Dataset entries

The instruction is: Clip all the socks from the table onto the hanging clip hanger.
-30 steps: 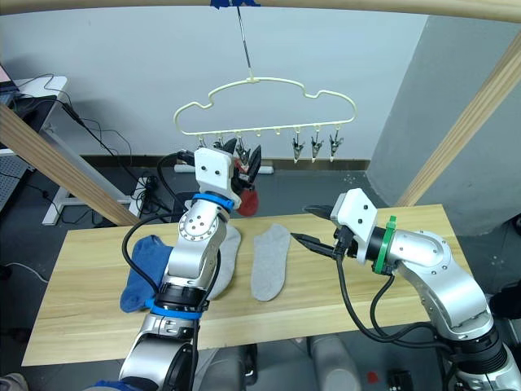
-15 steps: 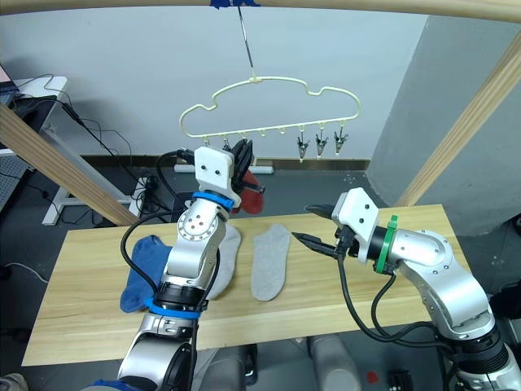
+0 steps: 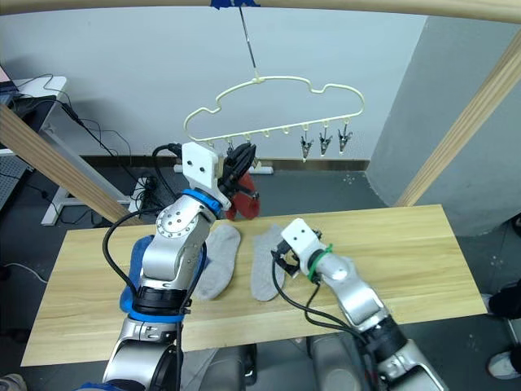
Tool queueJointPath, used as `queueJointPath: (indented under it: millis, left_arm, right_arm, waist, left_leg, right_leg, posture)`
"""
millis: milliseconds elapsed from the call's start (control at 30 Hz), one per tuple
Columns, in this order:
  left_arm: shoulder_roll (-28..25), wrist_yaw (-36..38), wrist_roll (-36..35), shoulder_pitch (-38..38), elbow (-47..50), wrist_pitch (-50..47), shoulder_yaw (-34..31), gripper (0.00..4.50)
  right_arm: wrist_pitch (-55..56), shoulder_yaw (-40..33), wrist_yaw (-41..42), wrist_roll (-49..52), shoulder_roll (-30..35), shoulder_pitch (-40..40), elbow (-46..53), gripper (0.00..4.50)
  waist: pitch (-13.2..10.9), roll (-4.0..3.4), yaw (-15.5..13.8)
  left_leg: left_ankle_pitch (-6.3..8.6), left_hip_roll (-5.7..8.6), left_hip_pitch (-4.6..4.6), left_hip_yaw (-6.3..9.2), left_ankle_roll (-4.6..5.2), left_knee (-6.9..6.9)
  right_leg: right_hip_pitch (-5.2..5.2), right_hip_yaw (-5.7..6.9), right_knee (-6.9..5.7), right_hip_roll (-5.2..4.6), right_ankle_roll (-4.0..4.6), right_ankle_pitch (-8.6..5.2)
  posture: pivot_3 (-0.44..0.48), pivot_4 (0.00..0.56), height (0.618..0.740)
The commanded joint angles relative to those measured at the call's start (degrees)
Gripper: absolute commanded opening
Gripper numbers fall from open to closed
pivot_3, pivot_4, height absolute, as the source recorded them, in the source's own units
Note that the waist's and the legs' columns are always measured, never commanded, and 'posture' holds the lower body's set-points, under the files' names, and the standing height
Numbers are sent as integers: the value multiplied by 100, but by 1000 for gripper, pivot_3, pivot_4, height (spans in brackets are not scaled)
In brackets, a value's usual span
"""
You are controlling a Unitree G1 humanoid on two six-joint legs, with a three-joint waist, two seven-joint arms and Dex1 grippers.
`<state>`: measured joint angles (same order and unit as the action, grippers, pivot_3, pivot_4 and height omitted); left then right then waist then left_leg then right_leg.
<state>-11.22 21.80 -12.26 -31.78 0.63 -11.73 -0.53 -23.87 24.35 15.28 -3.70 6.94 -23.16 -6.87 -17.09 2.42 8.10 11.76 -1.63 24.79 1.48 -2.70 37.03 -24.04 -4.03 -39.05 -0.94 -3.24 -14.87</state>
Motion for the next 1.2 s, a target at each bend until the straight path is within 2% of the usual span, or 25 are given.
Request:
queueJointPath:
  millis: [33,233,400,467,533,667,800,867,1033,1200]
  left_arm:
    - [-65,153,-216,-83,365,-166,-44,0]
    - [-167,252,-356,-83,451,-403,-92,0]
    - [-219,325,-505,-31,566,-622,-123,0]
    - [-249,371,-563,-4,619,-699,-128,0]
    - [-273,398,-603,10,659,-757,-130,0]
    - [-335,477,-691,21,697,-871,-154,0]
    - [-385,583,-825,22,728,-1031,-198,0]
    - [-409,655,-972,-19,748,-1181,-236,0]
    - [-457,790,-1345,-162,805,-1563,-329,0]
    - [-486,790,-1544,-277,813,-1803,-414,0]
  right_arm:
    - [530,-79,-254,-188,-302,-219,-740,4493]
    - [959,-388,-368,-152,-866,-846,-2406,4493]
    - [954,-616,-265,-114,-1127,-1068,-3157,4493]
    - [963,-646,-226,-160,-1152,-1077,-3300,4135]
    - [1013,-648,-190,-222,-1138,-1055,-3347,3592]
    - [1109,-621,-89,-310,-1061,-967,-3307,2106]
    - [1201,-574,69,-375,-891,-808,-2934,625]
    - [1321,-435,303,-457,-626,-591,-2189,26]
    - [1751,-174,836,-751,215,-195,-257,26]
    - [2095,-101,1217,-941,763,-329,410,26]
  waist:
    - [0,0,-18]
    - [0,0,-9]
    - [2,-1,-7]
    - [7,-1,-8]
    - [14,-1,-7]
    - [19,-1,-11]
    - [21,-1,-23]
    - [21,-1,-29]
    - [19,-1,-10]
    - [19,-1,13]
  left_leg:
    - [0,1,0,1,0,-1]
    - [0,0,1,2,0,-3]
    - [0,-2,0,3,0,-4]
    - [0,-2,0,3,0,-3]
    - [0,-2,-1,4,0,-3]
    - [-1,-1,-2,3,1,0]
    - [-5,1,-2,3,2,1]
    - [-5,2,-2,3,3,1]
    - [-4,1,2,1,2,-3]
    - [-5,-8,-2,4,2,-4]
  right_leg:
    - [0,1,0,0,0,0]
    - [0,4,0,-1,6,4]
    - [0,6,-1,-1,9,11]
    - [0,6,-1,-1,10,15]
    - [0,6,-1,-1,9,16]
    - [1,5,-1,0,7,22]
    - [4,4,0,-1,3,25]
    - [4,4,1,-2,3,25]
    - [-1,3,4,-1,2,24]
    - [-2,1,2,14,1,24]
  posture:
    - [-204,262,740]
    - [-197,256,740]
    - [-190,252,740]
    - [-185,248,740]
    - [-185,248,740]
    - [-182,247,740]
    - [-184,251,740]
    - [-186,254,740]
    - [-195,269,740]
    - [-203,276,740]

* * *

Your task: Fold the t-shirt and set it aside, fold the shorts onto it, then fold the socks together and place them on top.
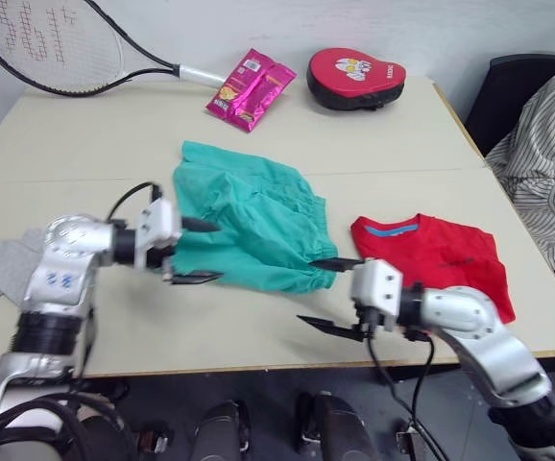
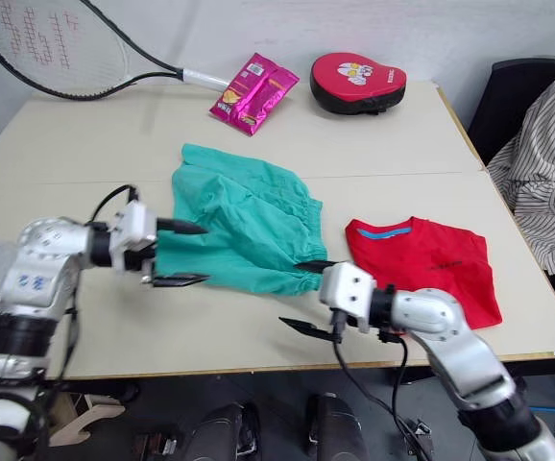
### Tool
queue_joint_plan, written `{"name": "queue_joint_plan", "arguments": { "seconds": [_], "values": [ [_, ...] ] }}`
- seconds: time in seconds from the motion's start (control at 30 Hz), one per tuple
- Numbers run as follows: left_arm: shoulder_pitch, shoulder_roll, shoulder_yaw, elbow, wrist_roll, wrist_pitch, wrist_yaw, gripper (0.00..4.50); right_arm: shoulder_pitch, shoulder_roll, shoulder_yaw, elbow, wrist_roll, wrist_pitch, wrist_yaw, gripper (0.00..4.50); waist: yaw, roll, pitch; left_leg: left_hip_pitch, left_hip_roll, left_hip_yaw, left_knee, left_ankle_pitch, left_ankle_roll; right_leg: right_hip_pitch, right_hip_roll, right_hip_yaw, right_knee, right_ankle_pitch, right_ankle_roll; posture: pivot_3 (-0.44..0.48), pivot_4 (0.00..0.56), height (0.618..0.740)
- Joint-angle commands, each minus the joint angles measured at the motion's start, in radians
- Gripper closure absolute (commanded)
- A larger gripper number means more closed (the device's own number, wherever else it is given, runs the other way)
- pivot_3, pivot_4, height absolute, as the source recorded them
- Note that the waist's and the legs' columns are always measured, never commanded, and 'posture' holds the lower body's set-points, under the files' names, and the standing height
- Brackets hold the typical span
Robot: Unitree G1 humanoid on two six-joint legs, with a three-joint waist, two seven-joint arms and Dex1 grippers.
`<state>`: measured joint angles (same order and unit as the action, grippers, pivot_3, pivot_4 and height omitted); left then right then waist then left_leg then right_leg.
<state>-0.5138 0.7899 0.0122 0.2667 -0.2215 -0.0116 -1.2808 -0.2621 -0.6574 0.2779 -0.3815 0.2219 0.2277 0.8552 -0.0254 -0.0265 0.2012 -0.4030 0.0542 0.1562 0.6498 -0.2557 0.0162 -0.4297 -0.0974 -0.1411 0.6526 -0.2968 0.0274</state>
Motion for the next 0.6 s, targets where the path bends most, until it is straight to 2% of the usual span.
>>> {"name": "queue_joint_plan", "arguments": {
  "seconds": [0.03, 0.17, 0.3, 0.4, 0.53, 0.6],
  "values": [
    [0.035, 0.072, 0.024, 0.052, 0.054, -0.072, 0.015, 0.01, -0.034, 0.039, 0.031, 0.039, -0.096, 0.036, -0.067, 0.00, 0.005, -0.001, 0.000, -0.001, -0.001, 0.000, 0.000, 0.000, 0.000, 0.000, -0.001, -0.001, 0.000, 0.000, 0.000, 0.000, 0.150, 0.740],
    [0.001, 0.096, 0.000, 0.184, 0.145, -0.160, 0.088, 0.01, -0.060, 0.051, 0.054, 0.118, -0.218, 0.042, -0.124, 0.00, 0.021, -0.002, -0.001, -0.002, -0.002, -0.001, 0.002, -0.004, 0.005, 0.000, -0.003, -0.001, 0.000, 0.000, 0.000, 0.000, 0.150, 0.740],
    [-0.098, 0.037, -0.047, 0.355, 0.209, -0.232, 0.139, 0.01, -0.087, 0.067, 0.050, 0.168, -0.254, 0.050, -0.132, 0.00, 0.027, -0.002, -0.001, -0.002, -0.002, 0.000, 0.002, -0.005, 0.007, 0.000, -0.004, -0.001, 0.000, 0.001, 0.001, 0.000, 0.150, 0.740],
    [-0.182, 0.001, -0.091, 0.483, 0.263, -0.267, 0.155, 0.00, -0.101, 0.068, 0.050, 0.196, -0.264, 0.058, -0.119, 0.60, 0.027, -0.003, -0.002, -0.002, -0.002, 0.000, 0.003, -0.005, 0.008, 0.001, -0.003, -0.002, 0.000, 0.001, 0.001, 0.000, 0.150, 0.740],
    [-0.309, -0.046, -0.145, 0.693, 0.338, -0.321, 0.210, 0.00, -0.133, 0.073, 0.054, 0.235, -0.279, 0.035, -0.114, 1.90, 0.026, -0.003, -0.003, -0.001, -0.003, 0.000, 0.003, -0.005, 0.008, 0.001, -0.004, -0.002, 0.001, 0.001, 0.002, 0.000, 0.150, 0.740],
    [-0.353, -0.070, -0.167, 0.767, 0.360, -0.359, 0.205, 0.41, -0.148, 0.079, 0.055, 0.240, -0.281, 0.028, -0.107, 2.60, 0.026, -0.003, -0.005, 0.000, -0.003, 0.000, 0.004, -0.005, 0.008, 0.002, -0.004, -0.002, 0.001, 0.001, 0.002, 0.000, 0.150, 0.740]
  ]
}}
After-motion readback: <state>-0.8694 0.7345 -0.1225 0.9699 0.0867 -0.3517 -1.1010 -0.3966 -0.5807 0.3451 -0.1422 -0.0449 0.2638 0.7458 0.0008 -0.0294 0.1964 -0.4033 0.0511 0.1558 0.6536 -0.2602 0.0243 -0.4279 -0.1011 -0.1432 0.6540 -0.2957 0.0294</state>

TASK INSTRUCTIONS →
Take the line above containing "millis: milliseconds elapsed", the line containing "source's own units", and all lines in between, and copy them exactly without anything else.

REPLY →
millis: milliseconds elapsed from the call's start (control at 30 Hz), one per tuple
Columns, in this order:
  left_arm: shoulder_roll (-28..25), wrist_yaw (-36..38), wrist_roll (-36..35), shoulder_pitch (-38..38), elbow (-47..50), wrist_pitch (-50..47), shoulder_yaw (-34..31), gripper (0.00..4.50)
  right_arm: wrist_pitch (-55..56), shoulder_yaw (-40..33), wrist_yaw (-41..42), wrist_roll (-49..52), shoulder_roll (-30..35), shoulder_pitch (-40..40), elbow (-46..53), gripper (0.00..4.50)
  waist: pitch (-13.2..10.9), roll (-4.0..3.4), yaw (-15.5..13.8)
  left_leg: left_ankle_pitch (-6.3..8.6), left_hip_roll (-5.7..8.6), left_hip_pitch (-4.6..4.6), left_hip_yaw (-6.3..9.2), left_ankle_roll (-4.6..5.2), left_knee (-6.9..6.9)
  right_leg: right_hip_pitch (-5.2..5.2), right_hip_yaw (-5.7..6.9), right_knee (-6.9..5.7), right_hip_roll (-5.2..4.6), right_ankle_roll (-4.0..4.6), right_ankle_pitch (-8.6..5.2)
  posture: pivot_3 (-0.44..0.48), pivot_4 (0.00..0.56), height (0.618..0.740)
The commanded joint angles relative to those measured at the call's start (degrees)
Gripper: absolute commanded opening
Gripper numbers fall from open to closed
pivot_3, pivot_4, height absolute, as the source recorded them, in the source's own units

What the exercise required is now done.